Extracranial vertebral artery dissection is the most common cause of childhood posterior circulation ischemic stroke. Recent work led by our team at Phoenix Children’s has revealed the mechanisms of vertebral artery dissection and characterized two different patterns of Bowhunter’s syndrome as being responsible.

Bowhunter’s syndrome occurs when a dissection injury of the vertebral artery is caused by stretching forces generated by rotation, extension or lateral flexion of the head. This injury pattern most commonly occurs at the C1-C2 vertebral level. A different, previously unrecognized form occurs between the C1 vertebra and the skull base. The pioneering work of our team has shown how these different patterns are related to distinct anomalies of the cervical spine. Our team has further established the diagnostic standards for the two forms of Bowhunter’s syndrome and developed a novel approach to clinical angiographic assessment and classification.

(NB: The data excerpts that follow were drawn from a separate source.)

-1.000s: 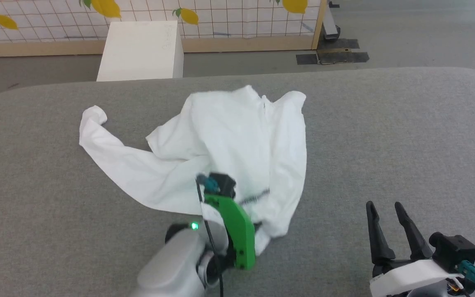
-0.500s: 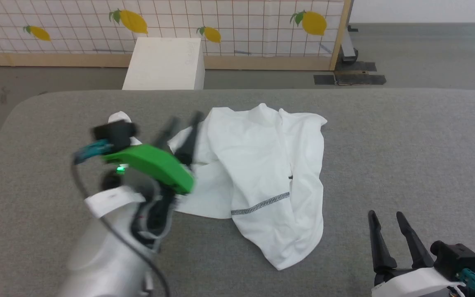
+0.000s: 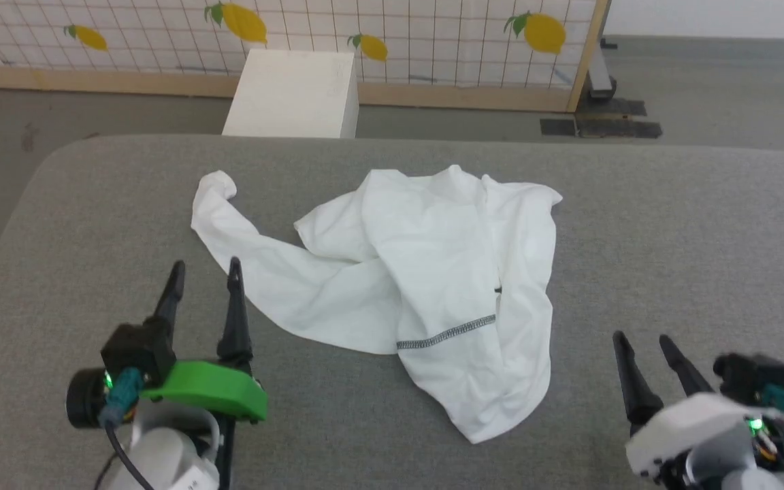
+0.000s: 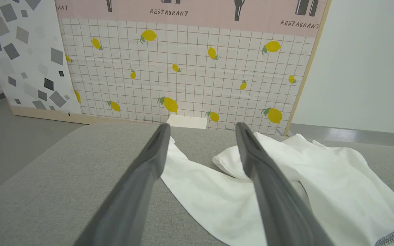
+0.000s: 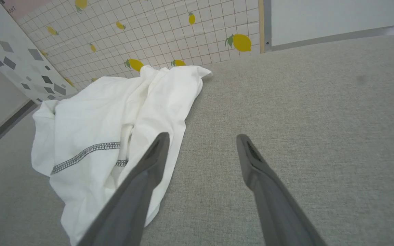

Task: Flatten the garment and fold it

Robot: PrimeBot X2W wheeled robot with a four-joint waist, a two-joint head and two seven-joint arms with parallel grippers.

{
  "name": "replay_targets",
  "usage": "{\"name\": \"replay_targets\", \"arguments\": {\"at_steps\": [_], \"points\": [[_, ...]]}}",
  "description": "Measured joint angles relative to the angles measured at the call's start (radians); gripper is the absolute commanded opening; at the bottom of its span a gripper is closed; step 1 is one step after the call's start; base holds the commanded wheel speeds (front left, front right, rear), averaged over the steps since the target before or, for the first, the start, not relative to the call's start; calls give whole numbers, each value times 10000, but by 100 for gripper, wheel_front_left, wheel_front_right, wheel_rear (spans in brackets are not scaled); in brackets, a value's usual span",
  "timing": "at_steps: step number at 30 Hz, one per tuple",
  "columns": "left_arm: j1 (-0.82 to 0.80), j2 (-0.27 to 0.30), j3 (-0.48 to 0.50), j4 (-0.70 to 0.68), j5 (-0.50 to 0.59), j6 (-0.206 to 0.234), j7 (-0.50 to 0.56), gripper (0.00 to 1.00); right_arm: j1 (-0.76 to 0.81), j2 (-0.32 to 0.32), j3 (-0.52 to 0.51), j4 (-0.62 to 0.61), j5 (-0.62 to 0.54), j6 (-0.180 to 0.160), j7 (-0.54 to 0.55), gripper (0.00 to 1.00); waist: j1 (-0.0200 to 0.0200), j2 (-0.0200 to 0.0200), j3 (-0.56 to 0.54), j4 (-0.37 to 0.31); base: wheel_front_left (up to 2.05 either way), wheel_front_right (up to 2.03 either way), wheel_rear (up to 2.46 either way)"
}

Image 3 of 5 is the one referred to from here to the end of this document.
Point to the white long-sleeve garment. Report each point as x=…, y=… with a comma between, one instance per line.
x=433, y=258

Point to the white box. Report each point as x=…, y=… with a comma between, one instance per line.
x=290, y=95

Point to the grey partition foot with caster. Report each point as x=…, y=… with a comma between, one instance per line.
x=599, y=75

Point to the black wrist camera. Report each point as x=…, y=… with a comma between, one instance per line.
x=137, y=350
x=749, y=374

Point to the lemon print grid partition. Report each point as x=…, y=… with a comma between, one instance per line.
x=433, y=41

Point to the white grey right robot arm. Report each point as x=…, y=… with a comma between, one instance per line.
x=725, y=469

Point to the grey fabric surface cover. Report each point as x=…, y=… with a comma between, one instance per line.
x=671, y=258

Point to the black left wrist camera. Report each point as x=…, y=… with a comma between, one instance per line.
x=137, y=350

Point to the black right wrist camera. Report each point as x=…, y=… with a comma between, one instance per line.
x=749, y=374

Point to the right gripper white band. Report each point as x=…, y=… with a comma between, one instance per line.
x=691, y=425

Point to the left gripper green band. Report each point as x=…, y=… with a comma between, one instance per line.
x=208, y=388

Moreover, our team has established different forms of surgical treatment for each of the two different patterns to prevent recurrent stroke more effectively in affected children. Our team found that children with Bowhunter’s syndrome at the C1-C2 level respond well to bony decompression of the affected vertebral artery or C1-C2 spinal fusion, depending on the results of diagnostic testing. On the other hand, children with Bowhunter’s syndrome between C1 and the skull base do not respond well to C1-C2 fusion. In such cases, bony decompression of the affected vertebral artery is the favored treatment.

 

Figure 4: Right panel shows an un-subtracted, frontal projection, catheter-directed angiogram of the right vertebral artery in a 14-year-old child who previously suffered a stroke due to right vertebral artery dissection at the C1-C2 vertebral level (at the time of angiography, the right vertebral artery dissection is healed). During the angiogram shown in the figure, the patient’s head is passively rotated to the left by examiners revealing reversible occlusion of the previously dissected segment of right vertebral artery (white arrow) due to abnormal rotational forces exerted upon the affected segment of vertebral artery. Left panel shows a lateral radiograph of the cervical spine after the patient underwent surgical fusion of the C1 vertebra to the C2 vertebra to prevent recurrent injury of the right vertebral artery as a result of abnormal rotational forces.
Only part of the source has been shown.